> _REQUIRED ACTION_
What do the lines say from the start of the entries through the one containing "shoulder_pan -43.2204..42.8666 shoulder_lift"? Repeat them exactly.

═════ DATA SUPPLIED ═════

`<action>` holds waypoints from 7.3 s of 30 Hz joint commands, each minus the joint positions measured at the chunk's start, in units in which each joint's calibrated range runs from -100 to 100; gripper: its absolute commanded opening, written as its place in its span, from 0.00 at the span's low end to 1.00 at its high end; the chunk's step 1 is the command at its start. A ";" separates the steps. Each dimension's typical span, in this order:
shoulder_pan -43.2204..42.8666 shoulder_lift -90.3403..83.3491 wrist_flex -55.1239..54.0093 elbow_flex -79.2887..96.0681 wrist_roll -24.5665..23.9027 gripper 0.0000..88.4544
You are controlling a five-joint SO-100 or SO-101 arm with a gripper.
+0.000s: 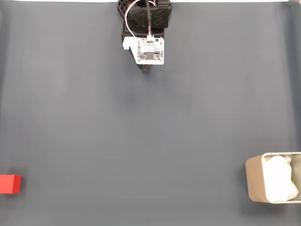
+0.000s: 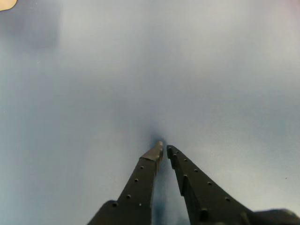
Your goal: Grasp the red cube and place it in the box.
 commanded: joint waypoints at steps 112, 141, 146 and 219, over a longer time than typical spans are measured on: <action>24.62 80.33 -19.21 -93.44 2.25 0.00; 29.37 111.27 -31.10 -116.06 2.44 0.10; 30.51 116.38 -32.98 -120.08 2.10 0.13; 34.20 147.05 -59.62 -131.21 2.39 0.44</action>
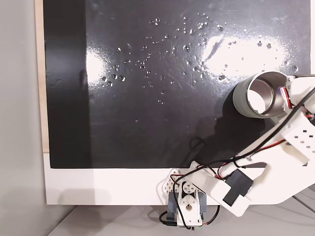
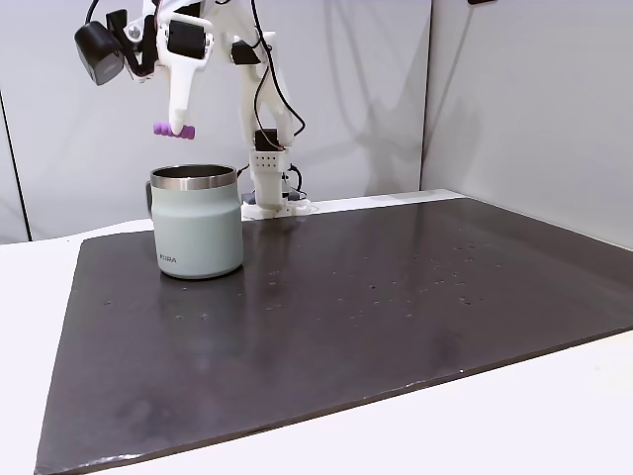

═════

> _YOUR RESPONSE_
`<action>` holds waypoints from 7.3 s of 30 Hz joint commands, each minus the joint positions measured at the chunk's start, in units in which each joint's calibrated range runs from -100 to 100; gripper: its absolute commanded opening, written as its place in its span, from 0.00 at the span's low end to 1.00 at its high end; the chunk's step 1 is the command at its start. A ";" separates the steps. Each dimension's typical span, in this order:
shoulder_pan -43.2204..42.8666 shoulder_lift -90.3403..83.3491 wrist_flex -55.1239..54.0093 elbow_flex -79.2887..96.0681 wrist_roll -24.5665..23.9027 gripper 0.0000..88.4544

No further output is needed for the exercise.